The Schwinn needs a completely new BB/crank/chain ring setup as well as a seat, tubes, tires, and cables. I found it on the side of the interstate in Cedar Rapids, IA last year along with two kids bikes. All three looked to have fallen from a trailer and dragged a ways. Fortunately, the Schwinn only suffered a damaged seat and chain ring and the front wheel was missing.

I bought the Rollfast from someone in Schenectady, NY for $39. Other than needing tubes, tires, cables, and a thorough servicing, the threads on the steer tube are a bit sloppy. Repair options on that are being discussed in another thread.

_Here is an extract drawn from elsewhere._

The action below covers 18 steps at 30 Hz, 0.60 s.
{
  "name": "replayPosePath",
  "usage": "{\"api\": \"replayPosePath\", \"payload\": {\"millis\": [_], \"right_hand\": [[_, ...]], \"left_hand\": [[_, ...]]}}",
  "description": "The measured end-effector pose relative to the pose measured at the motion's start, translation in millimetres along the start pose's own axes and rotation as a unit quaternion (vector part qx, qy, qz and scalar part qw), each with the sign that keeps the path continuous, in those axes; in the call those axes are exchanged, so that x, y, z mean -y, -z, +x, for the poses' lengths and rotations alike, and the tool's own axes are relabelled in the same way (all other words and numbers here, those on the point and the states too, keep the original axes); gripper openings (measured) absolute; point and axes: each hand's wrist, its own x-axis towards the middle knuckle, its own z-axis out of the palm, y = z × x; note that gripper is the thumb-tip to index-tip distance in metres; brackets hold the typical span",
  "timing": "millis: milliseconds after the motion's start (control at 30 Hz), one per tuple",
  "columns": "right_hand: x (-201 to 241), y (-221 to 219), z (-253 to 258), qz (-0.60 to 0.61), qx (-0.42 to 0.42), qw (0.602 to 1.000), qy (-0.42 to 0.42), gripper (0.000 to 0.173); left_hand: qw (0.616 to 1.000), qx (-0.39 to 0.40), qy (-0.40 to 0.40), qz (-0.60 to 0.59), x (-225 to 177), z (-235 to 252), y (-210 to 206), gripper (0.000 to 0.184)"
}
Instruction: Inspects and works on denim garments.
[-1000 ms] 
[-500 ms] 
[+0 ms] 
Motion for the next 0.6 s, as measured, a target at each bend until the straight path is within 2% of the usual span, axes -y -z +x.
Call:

Until I get around to fixing that steer tube, the chain ring and derailleurs from the Rollfast are slated to go on a '69 Columbia muscle bike I picked up in Little Rock, AR for $50. There's room between the muscle bike dropouts for that road bike hub. I just need to pick up another hub to lace into a new 20" rim. When the Rollfast needs its chain ring back, I'll put the original 40t back on the muscle bike and leave it as a 5 speed.


----------



## bulldog1935 (Jun 10, 2014)

ah, I read your thread that you were having a tough time riding - I didn't connect it was a rebuild for someone else.  
I have a very nice Suntour Ultra-6 freewheel not in use, 13-27 teeth.  It fits in the same space as a 5-speed freewheel.


----------



## Stinky_Sullivan (Jun 10, 2014)

Shoot me a PM with a pic and a price.

I'm not actually building these bikes for anyone specific. I doubt I'll ever get rid of these road bikes. I'm just not building them for me. I hope to offer bikes for rent in one of the historic districts if we get the house there we want. The topic of the gear ratios came up because I got to thinking about what all the ratios actually were. For me, math is a borderline fetish.


----------



## bulldog1935 (Jun 10, 2014)

Hi Stinky, pm sent


----------